* _EXERCISE MATERIAL_:
>>>>>
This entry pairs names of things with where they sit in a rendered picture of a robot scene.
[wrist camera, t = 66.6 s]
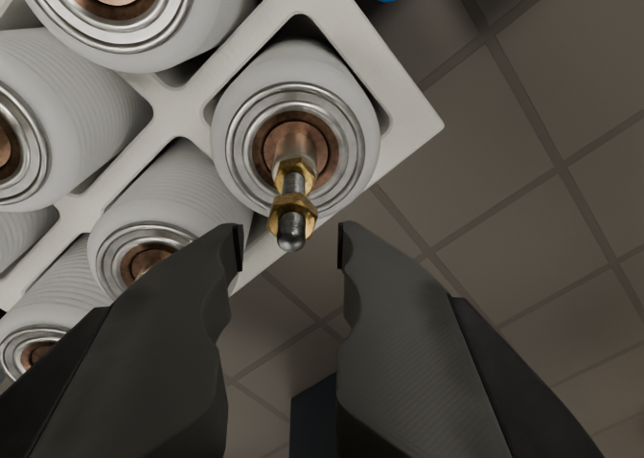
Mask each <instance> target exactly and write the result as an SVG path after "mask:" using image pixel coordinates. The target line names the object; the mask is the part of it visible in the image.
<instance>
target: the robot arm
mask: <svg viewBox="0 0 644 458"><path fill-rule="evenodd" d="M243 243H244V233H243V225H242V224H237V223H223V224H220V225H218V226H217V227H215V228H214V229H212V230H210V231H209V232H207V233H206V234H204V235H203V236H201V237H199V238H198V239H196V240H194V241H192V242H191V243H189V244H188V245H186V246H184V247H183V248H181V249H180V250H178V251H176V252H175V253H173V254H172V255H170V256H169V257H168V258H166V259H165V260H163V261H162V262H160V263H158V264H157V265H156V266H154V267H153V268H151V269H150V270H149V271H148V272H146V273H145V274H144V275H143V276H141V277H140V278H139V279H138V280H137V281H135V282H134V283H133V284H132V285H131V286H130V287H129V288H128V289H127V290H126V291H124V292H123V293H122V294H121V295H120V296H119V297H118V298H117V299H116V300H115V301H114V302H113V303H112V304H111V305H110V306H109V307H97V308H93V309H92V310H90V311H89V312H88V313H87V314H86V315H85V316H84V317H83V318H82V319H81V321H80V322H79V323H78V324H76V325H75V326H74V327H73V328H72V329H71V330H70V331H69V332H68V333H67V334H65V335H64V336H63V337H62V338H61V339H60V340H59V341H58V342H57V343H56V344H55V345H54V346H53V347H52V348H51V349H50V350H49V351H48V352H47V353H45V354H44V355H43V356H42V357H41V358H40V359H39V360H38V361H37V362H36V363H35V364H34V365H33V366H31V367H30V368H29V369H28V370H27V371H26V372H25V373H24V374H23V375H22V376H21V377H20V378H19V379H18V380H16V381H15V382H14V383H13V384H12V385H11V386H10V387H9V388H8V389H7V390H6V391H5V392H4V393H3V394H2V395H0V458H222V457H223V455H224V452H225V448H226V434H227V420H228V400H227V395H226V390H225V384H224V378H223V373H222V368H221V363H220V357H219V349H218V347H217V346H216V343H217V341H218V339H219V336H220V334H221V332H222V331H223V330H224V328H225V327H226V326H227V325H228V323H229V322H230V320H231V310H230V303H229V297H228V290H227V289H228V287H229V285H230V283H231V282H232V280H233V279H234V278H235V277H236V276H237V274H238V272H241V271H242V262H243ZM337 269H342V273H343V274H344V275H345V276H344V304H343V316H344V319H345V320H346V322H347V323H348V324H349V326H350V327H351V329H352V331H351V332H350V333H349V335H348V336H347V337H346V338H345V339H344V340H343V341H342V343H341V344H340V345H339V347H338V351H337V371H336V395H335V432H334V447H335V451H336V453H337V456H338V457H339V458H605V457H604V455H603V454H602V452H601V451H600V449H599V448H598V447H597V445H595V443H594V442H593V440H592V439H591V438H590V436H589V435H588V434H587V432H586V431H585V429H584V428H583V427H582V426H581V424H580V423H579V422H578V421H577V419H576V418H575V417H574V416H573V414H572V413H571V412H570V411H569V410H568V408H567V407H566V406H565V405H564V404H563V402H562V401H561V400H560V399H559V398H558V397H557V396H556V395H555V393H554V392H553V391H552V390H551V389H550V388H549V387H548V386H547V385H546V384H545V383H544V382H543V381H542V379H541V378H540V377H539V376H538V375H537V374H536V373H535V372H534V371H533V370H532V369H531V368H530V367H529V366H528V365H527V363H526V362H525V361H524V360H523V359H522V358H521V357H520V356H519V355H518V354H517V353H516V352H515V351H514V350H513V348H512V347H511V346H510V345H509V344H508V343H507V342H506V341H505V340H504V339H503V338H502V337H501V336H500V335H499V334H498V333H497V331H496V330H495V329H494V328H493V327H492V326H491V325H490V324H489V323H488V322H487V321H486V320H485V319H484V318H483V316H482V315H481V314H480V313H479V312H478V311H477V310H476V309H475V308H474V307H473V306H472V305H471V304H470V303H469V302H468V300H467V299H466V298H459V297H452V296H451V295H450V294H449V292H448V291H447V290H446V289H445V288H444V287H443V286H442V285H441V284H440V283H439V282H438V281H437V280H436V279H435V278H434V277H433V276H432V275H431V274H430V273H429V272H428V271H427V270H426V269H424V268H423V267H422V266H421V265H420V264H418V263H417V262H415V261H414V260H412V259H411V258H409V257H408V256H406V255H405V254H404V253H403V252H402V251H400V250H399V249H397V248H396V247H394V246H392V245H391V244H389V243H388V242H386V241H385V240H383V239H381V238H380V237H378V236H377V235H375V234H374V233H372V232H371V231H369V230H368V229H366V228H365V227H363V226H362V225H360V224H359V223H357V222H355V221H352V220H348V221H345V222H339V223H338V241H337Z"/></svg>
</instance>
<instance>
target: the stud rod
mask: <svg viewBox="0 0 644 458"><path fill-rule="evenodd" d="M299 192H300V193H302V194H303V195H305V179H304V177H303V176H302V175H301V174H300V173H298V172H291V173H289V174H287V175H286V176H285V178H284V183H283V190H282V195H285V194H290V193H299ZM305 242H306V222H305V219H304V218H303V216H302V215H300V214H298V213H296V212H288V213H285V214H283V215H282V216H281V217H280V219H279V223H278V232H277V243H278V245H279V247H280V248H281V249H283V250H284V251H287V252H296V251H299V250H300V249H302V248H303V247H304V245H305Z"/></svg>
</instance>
<<<<<
>>>>>
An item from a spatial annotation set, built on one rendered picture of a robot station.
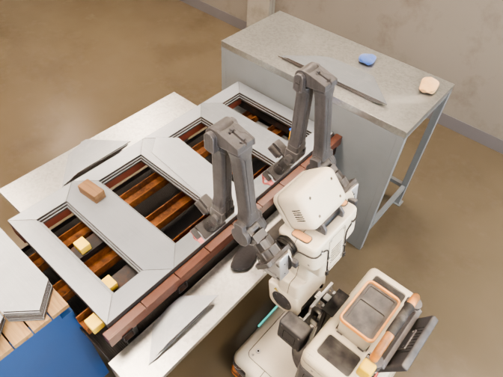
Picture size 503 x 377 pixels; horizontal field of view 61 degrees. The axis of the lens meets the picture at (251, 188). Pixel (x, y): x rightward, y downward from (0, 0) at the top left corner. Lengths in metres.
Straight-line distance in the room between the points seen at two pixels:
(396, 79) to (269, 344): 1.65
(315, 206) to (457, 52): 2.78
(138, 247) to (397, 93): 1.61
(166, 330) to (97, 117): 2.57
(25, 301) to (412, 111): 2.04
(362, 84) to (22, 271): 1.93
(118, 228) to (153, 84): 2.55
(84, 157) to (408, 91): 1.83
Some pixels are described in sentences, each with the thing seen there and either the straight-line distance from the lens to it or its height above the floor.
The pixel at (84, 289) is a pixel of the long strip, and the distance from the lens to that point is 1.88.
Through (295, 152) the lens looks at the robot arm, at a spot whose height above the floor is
<<<<<
>>>>>
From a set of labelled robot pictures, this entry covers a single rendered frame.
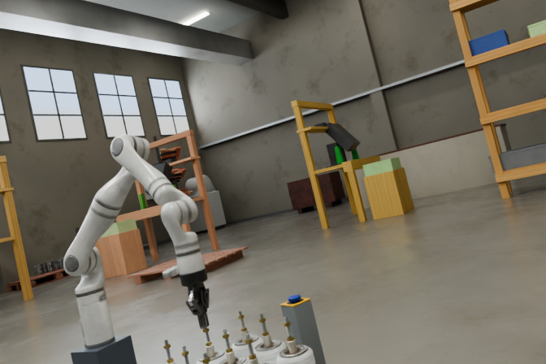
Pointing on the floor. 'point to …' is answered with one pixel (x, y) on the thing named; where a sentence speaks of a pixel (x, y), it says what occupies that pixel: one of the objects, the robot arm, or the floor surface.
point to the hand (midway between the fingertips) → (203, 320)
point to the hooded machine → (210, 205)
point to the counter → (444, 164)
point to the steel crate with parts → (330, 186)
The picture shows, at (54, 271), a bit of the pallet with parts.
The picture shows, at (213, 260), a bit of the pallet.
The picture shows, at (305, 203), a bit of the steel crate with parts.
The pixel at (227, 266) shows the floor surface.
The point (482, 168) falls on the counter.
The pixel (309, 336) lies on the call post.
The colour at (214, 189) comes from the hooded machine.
<<<<<
* _WHAT TO DO_:
Looking at the records, report the number of lines that hold the string "entry", with no other text.

* _YOUR RESPONSE_:
2